The Lost Penny

What’s fair use of New Orleans tourism dollars? Debate spills into public at expert forum

By Anthony McAuley

Source: The Advocate

April 3, 2019

The contentious debate over how to use New Orleans tourism tax dollars that has rumbled along largely behind closed doors spilled out in public Wednesday at The New Orleans Advocate’s tourism summit.

A high-level panel that included Mayor LaToya Cantrell’s chief of staff, John Pourciau, and Stephen Perry, chief executive of the tourism promotion organization New Orleans & Co., made impassioned pleas on both sides of the question: What is a fair distribution of taxes imposed to benefit New Orleans’ tourism industry?

The backdrop of the summit was the long-running debate between the Cantrell administration and tourism officials over Cantrell’s request that a greater share of hotel tax revenues go toward rebuilding the city’s crumbling infrastructure and supporting the financially strapped Sewerage & Water Board.

Perry and others from the industry see any watering down of their tax stream as threatening investments needed to keep New Orleans competitive as a tourist destination. The mayor and others have argued that some of those taxes ought to be aimed at repairing infrastructure and making the city safer, which will help the tourism industry along with residents.

The debate has been fueled by reports from the Bureau of Governmental Research, an independent public-policy think tank, arguing that New Orleans is an outlier compared with other municipalities in how the city’s taxes are divided.

For instance, in a recent report, BGR pointed out that the city’s 1 percent hotel tax has been suspended for the past 53 years in favor of diverting tax money, through a byzantine state-level system, to various tourism-related groups, including the entities in charge of the Mercedes-Benz Superdome and the Ernest N. Morial Convention Center.

With New Orleans hotel taxes forecast to generate $200 million this year, an estimated $150 million would go to the Superdome, the Convention Center and efforts to support tourism marketing, while the city’s share would be below $19 million, the BGR report said.

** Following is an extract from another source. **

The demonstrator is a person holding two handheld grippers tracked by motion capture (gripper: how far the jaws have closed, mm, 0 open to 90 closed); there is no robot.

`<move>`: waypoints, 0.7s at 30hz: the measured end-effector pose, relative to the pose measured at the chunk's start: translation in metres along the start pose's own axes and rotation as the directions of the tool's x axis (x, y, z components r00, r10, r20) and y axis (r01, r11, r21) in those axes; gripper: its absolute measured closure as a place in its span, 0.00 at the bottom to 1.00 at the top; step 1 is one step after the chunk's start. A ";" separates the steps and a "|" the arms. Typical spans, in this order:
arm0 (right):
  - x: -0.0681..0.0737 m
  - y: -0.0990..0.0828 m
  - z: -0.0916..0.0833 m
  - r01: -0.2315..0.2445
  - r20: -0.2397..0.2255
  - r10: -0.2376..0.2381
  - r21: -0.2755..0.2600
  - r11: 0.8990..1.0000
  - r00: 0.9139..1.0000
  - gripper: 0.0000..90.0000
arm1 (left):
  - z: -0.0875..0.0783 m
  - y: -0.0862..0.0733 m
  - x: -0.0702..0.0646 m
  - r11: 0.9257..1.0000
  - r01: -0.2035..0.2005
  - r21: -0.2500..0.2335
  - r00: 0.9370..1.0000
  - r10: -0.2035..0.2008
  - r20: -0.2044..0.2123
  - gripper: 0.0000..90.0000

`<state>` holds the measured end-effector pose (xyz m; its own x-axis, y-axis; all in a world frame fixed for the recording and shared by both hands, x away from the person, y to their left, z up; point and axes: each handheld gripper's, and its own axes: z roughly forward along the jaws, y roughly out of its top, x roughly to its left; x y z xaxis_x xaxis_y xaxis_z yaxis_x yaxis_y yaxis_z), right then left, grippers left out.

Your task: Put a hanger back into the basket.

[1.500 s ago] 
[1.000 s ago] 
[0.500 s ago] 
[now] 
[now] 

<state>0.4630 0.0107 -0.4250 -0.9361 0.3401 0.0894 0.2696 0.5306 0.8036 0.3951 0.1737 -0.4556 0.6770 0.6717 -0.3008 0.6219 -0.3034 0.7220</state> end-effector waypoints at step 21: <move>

The report argued that “the lost penny” from the suspended city hotel tax should be at least partially restored as part of a more equitable tourism tax system.

The problem of inadequate city funding requires both the tourism industry and the city to find a resolution, said Amy Glovinsky, the CEO of BGR, who served on Wednesday’s panel.

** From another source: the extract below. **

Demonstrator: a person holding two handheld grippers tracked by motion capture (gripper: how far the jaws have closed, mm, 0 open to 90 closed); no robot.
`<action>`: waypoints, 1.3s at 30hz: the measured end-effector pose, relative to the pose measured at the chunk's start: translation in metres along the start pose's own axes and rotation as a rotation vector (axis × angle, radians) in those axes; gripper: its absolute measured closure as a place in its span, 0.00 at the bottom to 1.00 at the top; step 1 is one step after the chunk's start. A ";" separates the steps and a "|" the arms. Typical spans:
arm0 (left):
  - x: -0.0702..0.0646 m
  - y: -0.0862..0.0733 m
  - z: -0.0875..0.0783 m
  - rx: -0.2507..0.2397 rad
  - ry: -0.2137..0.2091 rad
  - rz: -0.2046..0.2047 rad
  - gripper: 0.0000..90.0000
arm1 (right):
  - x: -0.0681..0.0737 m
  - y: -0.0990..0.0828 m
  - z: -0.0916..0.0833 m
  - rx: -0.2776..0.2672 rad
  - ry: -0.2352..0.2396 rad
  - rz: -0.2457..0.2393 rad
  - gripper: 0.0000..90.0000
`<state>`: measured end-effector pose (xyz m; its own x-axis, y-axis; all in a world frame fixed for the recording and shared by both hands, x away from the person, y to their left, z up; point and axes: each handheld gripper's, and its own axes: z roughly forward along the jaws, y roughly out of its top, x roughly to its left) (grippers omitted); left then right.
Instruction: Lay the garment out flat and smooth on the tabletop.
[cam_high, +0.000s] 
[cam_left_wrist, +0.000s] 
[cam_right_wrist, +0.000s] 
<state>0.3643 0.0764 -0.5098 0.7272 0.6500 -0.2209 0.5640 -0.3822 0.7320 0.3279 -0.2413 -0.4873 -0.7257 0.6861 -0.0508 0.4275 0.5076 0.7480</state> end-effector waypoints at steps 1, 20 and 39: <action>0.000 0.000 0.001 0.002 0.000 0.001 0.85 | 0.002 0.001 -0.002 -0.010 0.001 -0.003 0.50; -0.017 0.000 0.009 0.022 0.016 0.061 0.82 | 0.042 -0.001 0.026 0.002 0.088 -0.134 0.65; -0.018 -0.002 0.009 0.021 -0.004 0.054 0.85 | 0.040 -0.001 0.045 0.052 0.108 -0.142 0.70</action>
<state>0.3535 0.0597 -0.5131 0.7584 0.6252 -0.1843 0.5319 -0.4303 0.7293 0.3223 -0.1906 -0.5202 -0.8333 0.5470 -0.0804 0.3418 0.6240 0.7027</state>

“The conversation today must include … the reality of the critical need for infrastructure funding and what role the tourism entities should play in responding to this problem,” she said.

Perry disputed those contentions.

“The idea that there is a ‘lost penny’ is simply ludicrous,” he said.

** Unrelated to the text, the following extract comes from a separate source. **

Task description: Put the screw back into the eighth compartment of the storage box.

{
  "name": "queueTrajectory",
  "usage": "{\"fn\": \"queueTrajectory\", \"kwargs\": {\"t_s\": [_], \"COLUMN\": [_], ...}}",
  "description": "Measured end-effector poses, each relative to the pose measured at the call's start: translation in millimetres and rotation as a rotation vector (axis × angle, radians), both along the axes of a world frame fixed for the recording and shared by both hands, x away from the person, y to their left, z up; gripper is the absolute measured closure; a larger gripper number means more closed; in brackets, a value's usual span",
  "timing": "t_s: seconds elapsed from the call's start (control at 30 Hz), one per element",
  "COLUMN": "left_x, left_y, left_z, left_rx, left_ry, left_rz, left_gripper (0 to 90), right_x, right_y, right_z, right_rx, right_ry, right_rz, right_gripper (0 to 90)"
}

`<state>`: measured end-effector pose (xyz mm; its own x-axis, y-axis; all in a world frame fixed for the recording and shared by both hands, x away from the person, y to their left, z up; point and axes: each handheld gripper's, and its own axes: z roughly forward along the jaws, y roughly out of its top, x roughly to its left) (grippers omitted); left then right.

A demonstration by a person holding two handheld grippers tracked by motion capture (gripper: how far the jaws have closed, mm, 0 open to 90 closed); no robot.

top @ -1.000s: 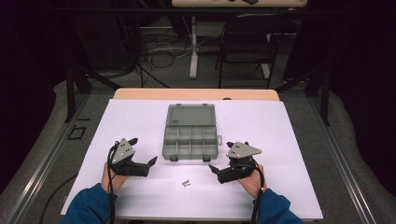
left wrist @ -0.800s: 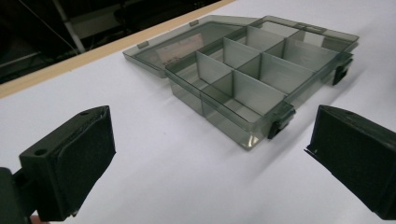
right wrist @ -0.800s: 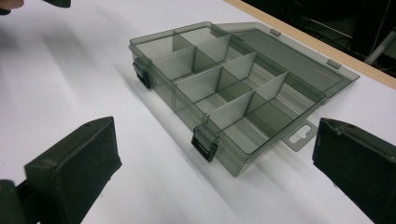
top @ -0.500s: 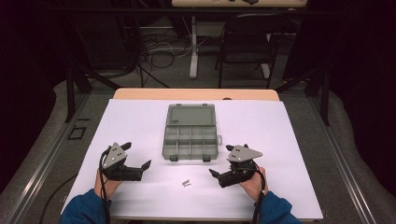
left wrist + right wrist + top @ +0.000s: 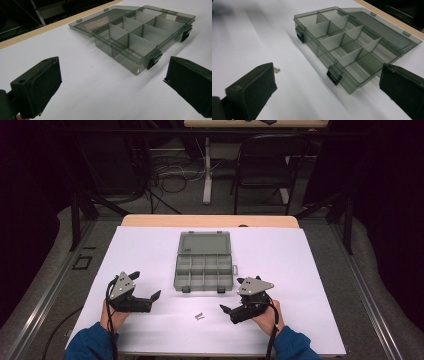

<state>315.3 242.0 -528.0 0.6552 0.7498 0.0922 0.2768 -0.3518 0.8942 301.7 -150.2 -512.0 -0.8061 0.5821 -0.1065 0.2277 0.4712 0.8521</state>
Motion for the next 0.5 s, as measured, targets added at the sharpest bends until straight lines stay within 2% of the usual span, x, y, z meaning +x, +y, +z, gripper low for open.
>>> {"fn": "queueTrajectory", "kwargs": {"t_s": [0.13, 0.5], "left_x": [0.3, 1.2], "left_y": [0.0, 1.7], "left_z": [0.2, 0.5], "left_rx": [0.013, 0.025], "left_ry": [-0.003, -0.011], "left_rz": [-0.004, 0.006], "left_gripper": [0.0, 0.0], "right_x": [-1.5, -6.4], "right_y": [5.9, 19.9], "right_z": [-1.4, -6.1], "right_rx": [-0.024, -0.047], "right_ry": [0.013, 0.033], "right_rz": [0.023, 0.086], "right_gripper": [0.0, 0.0]}}
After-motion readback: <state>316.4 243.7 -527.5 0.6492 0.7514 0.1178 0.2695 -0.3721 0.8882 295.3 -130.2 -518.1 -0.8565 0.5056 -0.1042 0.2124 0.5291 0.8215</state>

“The city was the beneficiary of the greatest deal in the history of cities: two $1 billion economic drivers built by the state of Louisiana in conjunction with the hospitality industry,” he said, referring to the original tax deals that funded the Superdome and the Convention Center.

He and other panelists representing the hospitality industry, including Michael Sawaya, who took over as head of the Convention Center last year, argued that the current system should stay in place so that capital improvement projects and marketing efforts can help keep New Orleans competitive with other cities like Atlanta and Las Vegas.

“Do you grow a city and its economy by putting things in the expenditure column, or do you grow the revenue column” by investing money back into the tourism industry, which generates 43 percent of the city’s sales tax revenue, Perry asked.

Cantrell and tourism officials have been haggling over the funding issue for months, going back and forth over how much city residents will be asked to pay for better infrastructure and how much redirected tourism taxes will help the effort.

Gov. John Bel Edwards has also stepped into the negotiations in an attempt to broker a deal that could be approved by state lawmakers in the coming legislative session.

On Tuesday, The Advocate reported that a high-stakes meeting between the governor, Cantrell and tourism-industry representatives had left both sides still far apart.

“The mayor has said everything is on the table,” Pourciau said during the panel, noting that the Convention Center has a capital reserve of 150 percent of its operating budget, while the city has a reserve of only 11 percent. He said that reserve is inadequate to meet the urgent needs of the city for infrastructure repairs and to improve security.

“What gets lost in the hospitality industry conversation is that it is the people of New Orleans that is the draw for tourists. We are a unique city and we need to recognize that,” Pourciau said. “What the mayor has been discussing with ‘fair share’ (her tourism tax initiative) is that we can sustainably deal with this the way other cities have, using a larger percentage of tax on basic city services.”